McKinney M, Stenstrom S, Richelson E
Mol Pharmacol. 1984 Sep;26(2):156-63.
Cells of the murine neuroblastoma clone N1E-115 possess muscarinic receptors that influence the intracellular level of cyclic nucleotides. The stimulation of [3H]cyclic GMP levels occurs only with intact cells and has an EC50 near the "low-affinity" agonist equilibrium dissociation constant (KL) determined by radioligand binding assays. The inhibition of prostaglandin E1-stimulated [3H]cyclic AMP formation has an EC50 close to the value for the "high-affinity" agonist equilibrium dissociation constant (KH). During sequential subculturing in medium supplemented with newborn bovine serum, the inhibition of [3H]cyclic AMP was maintained, but the [3H]cyclic GMP response declined dramatically, and after 7 subculturings it was essentially absent. The time course for [3H]cyclic GMP formation in a late subculture with an 88% loss of the response was identical with the time course in early subcultures. A normal [3H]cyclic GMP response to bradykinin and histamine was demonstrated to be present in cells that had lost the [3H]cyclic GMP response to carbachol. The EC50 and KD values for the two muscarinic responses and binding sites increased 3- to 4-fold after several subculturings. A 90% loss of low-affinity binding sites was closely correlated with a similar loss of the [3H]cyclic GMP response. High-affinity binding sites did not decline significantly in concentration until the 11th subculture, where the total number of muscarinic sites was only 6% of the earliest subculture. In all subcultures, however, the ability of the muscarinic receptor to decrease [3H]cyclic AMP levels was maintained. These data, which show that the subculturing of N1E-115 cells in medium supplemented with newborn calf serum results in a selective loss of one muscarinic function, strongly support the hypothesis that these cells contain two separate muscarinic receptor-effector systems. One receptor subtype or conformation has a low affinity for the agonist and mediates cyclic GMP formation. The other receptor subtype or conformation has a higher affinity for the agonist and mediates an inhibition of prostaglandin E1-stimulated cyclic AMP formation.

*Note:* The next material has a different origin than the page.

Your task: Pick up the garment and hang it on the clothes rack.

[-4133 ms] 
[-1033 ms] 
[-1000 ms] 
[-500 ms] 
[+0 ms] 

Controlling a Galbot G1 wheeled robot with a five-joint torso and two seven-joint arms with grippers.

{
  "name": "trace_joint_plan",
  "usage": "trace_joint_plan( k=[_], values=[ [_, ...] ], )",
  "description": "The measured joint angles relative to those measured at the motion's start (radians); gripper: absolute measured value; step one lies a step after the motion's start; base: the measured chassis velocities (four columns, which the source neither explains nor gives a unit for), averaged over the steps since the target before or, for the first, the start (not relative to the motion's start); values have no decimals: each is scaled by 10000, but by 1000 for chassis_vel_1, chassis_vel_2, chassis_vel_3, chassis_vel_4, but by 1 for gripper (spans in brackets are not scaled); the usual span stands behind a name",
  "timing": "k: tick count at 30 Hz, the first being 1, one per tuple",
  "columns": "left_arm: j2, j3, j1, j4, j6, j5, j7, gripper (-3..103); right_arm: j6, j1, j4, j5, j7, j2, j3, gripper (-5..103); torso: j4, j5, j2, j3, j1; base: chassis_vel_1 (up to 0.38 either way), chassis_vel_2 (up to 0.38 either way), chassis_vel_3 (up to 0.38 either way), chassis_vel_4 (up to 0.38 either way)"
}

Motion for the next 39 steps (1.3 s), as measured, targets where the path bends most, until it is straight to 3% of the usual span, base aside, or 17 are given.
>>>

鼠神经母细胞瘤克隆N1E - 115的细胞具有影响环核苷酸细胞内水平的毒蕈碱受体。[3H]环鸟苷酸水平的刺激仅在完整细胞中发生,其半数有效浓度(EC50)接近通过放射性配体结合试验测定的“低亲和力”激动剂平衡解离常数(KL)。前列腺素E1刺激的[3H]环腺苷酸形成的抑制作用的EC50接近“高亲和力”激动剂平衡解离常数(KH)的值。在补充新生牛血清的培养基中连续传代培养期间,[3H]环腺苷酸的抑制作用得以维持,但[3H]环鸟苷酸反应急剧下降,经过7次传代培养后基本消失。在反应丧失88%的后期传代培养物中[3H]环鸟苷酸形成的时间进程与早期传代培养物中的时间进程相同。对卡巴胆碱失去[3H]环鸟苷酸反应的细胞中,对缓激肽和组胺的正常[3H]环鸟苷酸反应被证明是存在的。经过几次传代培养后,两种毒蕈碱反应和结合位点的EC50和KD值增加了3至4倍。低亲和力结合位点90%的丧失与[3H]环鸟苷酸反应的类似丧失密切相关。高亲和力结合位点的浓度直到第11次传代培养时才显著下降,此时毒蕈碱位点总数仅为最早传代培养物的6%。然而,在所有传代培养物中,毒蕈碱受体降低[3H]环腺苷酸水平的能力得以维持。这些数据表明,在补充新生小牛血清培养基中对N1E - 115细胞进行传代培养会导致一种毒蕈碱功能的选择性丧失,有力地支持了这些细胞包含两个独立的毒蕈碱受体 - 效应器系统的假说。一种受体亚型或构象对激动剂具有低亲和力并介导环鸟苷酸的形成。另一种受体亚型或构象对激动剂具有更高的亲和力并介导对前列腺素E1刺激的环腺苷酸形成的抑制作用。